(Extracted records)
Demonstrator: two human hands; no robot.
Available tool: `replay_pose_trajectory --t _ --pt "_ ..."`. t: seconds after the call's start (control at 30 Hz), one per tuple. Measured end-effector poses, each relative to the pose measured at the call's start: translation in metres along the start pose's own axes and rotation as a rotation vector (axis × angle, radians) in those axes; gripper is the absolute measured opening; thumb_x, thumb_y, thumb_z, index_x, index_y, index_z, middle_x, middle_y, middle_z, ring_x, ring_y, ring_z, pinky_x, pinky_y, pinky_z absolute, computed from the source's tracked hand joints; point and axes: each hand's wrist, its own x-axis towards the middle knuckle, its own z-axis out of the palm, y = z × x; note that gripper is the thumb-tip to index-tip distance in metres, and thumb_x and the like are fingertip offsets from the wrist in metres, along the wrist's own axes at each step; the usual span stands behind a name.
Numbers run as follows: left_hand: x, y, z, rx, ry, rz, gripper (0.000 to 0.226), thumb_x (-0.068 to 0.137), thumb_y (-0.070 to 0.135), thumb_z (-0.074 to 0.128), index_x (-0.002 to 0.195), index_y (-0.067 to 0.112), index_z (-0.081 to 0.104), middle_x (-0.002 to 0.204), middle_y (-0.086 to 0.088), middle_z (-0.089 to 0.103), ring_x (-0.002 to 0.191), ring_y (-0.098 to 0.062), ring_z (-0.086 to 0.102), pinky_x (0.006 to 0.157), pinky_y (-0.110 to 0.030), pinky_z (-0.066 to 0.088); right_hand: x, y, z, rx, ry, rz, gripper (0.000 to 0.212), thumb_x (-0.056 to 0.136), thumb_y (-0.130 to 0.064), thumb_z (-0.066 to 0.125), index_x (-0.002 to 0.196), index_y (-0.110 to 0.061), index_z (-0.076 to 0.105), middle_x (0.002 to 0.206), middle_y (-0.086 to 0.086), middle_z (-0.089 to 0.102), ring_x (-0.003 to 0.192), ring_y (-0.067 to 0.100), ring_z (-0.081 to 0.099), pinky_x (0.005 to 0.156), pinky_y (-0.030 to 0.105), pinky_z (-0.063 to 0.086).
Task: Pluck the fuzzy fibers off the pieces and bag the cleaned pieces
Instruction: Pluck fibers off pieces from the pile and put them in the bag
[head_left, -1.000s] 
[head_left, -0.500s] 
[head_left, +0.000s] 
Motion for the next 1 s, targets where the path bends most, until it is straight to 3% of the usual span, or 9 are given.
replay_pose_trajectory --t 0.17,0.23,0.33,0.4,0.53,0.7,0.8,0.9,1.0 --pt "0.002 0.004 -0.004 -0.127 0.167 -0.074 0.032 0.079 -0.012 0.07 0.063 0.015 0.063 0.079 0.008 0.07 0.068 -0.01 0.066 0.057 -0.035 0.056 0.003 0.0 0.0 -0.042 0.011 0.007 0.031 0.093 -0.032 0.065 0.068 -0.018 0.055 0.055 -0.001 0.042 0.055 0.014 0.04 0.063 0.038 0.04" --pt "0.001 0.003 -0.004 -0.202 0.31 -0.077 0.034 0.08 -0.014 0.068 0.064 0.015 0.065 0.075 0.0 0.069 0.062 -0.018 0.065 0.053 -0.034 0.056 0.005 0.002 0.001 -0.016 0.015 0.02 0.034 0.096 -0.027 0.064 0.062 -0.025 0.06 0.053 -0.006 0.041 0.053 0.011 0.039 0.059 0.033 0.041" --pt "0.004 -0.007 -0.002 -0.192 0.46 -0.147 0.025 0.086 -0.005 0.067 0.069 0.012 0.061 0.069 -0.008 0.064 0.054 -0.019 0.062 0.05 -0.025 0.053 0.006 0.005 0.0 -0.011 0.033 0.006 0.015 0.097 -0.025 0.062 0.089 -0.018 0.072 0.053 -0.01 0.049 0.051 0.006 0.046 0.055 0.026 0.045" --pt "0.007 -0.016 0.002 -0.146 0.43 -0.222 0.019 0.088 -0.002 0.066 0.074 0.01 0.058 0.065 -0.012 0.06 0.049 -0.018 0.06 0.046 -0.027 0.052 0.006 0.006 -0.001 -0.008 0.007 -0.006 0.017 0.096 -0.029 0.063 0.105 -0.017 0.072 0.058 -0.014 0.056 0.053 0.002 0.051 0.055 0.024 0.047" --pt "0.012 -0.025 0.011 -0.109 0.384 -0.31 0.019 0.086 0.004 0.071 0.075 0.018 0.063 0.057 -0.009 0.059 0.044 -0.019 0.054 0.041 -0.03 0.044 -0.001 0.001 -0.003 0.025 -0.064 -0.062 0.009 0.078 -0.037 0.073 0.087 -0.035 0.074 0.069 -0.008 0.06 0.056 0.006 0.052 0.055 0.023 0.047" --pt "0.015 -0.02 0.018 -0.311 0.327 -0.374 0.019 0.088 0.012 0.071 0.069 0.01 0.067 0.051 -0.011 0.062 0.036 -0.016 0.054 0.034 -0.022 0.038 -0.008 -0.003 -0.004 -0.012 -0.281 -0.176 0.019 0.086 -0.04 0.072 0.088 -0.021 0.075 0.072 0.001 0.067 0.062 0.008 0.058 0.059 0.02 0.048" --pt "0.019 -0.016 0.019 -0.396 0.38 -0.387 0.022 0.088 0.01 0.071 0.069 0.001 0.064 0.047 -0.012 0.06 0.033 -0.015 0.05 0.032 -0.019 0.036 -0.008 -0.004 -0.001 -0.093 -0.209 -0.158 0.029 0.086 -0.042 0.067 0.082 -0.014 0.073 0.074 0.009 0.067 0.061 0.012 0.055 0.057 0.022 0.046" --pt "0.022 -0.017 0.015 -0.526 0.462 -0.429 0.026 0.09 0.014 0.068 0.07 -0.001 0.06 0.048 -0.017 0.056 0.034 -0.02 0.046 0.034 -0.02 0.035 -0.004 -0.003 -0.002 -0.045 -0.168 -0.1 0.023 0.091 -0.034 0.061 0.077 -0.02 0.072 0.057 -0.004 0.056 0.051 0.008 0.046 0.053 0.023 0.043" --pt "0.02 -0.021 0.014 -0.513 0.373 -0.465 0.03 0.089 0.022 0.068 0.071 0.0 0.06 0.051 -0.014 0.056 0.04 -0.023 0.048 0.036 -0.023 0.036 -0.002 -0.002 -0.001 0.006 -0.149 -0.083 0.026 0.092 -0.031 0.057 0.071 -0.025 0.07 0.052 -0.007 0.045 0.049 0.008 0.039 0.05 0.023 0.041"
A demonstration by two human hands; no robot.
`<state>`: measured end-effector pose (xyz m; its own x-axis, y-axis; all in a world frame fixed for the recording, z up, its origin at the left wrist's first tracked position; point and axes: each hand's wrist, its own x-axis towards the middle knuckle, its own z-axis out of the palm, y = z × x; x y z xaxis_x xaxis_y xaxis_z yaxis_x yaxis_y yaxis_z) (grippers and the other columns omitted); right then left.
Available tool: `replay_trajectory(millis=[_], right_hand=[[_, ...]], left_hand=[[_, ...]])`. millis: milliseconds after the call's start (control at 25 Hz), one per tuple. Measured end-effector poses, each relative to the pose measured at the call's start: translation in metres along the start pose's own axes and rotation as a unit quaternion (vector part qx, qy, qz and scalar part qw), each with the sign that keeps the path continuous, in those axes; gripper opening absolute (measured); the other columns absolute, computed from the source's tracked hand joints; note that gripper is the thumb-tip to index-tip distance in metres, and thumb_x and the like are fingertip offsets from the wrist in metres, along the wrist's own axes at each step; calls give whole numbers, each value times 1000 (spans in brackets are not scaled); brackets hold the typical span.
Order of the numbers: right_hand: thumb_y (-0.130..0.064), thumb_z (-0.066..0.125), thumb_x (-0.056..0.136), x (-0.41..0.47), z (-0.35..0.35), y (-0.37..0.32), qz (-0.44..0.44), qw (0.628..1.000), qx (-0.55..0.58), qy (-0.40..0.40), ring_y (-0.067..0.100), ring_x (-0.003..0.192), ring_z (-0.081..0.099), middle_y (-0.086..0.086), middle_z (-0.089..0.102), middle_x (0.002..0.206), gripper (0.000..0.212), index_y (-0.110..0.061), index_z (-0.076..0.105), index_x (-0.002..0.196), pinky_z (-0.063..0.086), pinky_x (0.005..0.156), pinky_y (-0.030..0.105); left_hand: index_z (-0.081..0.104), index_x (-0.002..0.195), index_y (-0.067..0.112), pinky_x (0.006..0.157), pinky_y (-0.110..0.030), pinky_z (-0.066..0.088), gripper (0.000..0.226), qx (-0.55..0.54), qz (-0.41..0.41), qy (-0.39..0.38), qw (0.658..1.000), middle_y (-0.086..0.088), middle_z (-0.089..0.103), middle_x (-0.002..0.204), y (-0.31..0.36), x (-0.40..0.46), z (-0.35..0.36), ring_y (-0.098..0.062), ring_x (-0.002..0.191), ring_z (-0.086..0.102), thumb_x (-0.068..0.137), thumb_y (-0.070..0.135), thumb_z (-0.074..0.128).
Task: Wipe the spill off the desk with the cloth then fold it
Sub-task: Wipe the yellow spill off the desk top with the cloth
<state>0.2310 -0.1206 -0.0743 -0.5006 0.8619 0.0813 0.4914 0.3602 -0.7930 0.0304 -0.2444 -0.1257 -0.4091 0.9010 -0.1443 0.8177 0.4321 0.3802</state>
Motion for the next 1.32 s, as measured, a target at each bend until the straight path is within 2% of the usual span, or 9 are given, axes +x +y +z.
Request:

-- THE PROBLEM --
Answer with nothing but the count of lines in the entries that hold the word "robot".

-- TASK SOLUTION --
2